North Arkansas College


For Immediate Release: April 25, 2003

L.E. "GENE" DURAND TO BE HONORED

 

    L.E. "Gene" Durand of Harrison will receive the Board of Trustees Award from North Arkansas College during Northark's May 10 Commencement exercises, which will be held at the Bill Baker Amphitheatre at 10 a.m. Laretta Moore, chairman of the North Arkansas College Board of Trustees, will present the award.

    A pacesetter in the Harrison business community for 57 years, Durand was the first person to establish a charitable remainder trust to benefit North Arkansas College through the North Arkansas College Foundation, Inc.

    Durand and his late wife, Betty, moved to Boone County in 1946. He came to Harrison to set up a new plant for Oberman & Co. (eventually, Levi Strauss) to make shorts for the U.S. Navy.

    Durand was born in Collinsville, Okla., and grew up in Clovis, New Mexico. Gene has two children: Dr. Douglas Durand of St. Louis, Mo., and Deborah Freund of Gulf Shores, Ala. He also has three grandchildren: Jason Jordan and Jennifer Jordan, who both live in the Gulf Shores area, and Chris Durand of Austin, Tex.

    Durand was one of the founders of Community First Bank in Harrison and has served on that bank's board of directors since it was established in 1997.

    A member of the Board of Directors of Security Bank in Harrison for 39 years, Durand was that bank's president from 1968 to 1973. He served as board chairman until 1993. Also, he was president of the Arkansas Acceptance Corporation and Acceptance Investment Company and served as a member of the board of directors of the American Industrial Bankers Association.

    For almost six decades, Durand has been involved in some of the most important civic projects in Harrison's history. He is a past president of the Harrison Noon Lion's Club, the NoArk Girl Scout Council, Harrison Consolidated Youth Association, and the Harrison Planning Commission. He was the first president of the Hillcrest Home Board, serving 25 years in that capacity and 37 years on the board. He was instrumental in establishing Hillcrest's operating agreement with the Mission Interest Committee of the Mennonite Churches of America.

    Since 1946 Gene has been a devoted member of the First Presbyterian Church, elected and ordained as an elder, deacon, and trustee, and serving the church with his administrative skills through various building and renovation projects. He also served the church at the national level for nine years as a member of the Presbyterian Board of Pensions, an organization with over $5 billion in assets providing ministers with medical and retirement benefits.
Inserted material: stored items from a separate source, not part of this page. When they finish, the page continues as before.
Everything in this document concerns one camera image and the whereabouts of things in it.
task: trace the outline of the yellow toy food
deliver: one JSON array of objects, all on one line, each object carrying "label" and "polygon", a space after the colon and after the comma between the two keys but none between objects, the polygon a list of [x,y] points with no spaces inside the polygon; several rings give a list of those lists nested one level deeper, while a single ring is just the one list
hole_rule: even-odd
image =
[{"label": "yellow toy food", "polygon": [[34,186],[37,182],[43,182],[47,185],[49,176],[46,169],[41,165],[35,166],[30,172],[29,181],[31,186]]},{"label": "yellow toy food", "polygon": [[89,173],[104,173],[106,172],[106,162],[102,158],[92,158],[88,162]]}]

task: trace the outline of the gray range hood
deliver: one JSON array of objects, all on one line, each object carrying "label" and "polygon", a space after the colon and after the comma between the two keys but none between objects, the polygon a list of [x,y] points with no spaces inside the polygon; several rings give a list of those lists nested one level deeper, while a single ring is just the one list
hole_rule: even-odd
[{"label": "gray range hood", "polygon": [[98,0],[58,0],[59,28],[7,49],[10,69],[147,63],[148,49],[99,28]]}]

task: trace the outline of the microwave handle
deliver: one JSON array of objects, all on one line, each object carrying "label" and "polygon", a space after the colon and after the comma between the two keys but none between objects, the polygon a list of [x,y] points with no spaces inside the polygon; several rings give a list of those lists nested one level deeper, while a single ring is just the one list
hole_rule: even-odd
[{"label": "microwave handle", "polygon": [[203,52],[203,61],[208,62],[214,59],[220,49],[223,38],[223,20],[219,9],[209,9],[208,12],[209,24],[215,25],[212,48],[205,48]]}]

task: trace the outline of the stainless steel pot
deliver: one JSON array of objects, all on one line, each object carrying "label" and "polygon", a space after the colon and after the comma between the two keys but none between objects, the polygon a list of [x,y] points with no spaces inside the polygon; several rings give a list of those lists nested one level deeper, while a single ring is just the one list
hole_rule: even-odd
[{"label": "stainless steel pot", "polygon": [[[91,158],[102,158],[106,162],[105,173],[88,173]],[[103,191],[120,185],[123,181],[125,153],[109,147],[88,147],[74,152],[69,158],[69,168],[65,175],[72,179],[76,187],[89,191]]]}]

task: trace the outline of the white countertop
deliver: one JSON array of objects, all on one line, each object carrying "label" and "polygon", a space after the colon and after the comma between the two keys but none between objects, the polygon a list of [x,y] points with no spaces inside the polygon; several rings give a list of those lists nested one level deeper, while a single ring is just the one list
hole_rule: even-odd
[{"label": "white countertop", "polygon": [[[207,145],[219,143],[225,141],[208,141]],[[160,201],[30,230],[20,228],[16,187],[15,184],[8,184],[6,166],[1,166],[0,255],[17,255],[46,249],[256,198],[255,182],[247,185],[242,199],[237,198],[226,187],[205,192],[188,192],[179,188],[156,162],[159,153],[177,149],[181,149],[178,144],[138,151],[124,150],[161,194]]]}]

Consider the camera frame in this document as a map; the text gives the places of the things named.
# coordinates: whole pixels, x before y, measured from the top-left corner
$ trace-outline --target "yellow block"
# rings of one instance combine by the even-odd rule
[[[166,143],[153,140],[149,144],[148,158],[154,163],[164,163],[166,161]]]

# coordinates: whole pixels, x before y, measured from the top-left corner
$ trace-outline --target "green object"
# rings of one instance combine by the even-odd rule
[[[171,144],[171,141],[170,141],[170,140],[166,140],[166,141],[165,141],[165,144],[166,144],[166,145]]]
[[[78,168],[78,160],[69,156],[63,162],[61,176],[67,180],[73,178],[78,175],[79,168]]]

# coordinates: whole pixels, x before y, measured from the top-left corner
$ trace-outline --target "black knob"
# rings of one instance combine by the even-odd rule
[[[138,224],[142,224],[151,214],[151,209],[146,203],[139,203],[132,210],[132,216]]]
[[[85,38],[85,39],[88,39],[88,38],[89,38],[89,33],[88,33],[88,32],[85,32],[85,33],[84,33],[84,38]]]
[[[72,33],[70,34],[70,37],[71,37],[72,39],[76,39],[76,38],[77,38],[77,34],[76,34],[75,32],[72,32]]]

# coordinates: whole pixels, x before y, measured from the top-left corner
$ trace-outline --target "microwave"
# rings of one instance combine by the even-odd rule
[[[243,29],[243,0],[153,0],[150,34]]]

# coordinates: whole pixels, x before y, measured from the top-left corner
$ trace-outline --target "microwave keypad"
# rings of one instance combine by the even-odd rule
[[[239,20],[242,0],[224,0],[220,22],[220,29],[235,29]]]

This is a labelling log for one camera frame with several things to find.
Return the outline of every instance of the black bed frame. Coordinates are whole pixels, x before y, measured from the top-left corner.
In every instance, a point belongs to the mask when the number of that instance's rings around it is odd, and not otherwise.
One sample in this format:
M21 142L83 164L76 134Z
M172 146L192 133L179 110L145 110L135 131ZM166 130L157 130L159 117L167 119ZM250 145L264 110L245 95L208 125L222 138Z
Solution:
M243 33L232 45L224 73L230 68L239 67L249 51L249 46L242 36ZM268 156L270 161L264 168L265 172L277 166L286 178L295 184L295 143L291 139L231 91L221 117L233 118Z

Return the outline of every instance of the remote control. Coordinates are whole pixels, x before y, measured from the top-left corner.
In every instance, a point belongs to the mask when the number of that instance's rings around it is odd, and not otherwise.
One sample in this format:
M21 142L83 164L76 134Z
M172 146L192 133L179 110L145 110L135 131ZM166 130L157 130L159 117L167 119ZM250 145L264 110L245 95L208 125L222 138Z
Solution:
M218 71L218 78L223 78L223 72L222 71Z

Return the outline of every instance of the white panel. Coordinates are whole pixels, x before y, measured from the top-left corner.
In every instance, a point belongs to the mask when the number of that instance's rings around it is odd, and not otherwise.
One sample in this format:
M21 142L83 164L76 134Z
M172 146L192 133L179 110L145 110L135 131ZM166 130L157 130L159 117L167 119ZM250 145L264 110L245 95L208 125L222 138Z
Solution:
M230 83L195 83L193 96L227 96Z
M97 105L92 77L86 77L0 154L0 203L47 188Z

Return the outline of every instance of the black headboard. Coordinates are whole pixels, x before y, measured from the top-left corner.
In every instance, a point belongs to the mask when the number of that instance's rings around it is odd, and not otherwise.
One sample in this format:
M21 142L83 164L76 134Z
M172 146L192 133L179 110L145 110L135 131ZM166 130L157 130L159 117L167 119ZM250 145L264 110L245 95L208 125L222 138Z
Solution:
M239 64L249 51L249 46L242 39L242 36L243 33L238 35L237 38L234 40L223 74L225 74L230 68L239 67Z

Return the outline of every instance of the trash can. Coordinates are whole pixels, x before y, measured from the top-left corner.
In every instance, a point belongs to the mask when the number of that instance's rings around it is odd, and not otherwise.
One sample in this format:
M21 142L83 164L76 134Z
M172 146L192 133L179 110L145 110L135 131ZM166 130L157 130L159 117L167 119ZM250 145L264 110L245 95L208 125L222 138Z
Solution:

    A past member and president of the Harrison School Board, Durand has had a long-standing interest in advancing the educational opportunities of the community. He served on the Harrison Scholarship Association and was on the Governor's Advisory Board on Public Education from 1969-1972. Also, he served on the original committee organized in Boone County to establish North Arkansas Community College (now North Arkansas College).

    "I've had an interest in education all of my life," says Durand. "I served on the planning committee for the college and have always wanted to support it in any way I could. Betty and I agreed that education is the answer to many of the social and family problems society is experiencing today."

    In this spirit, Gene and Betty Durand established a significant gift in the form of a trust in 1995 to benefit the North Arkansas College Foundation and other organizations. Given their long association with Northark, it was natural to support the college in this way.

    "We wanted to help perpetuate and maintain the values associated with living in Harrison," Durand says. "It's just human nature to want to support the community you call home."

    For L.E. "Gene" Durand, it has been a life's work.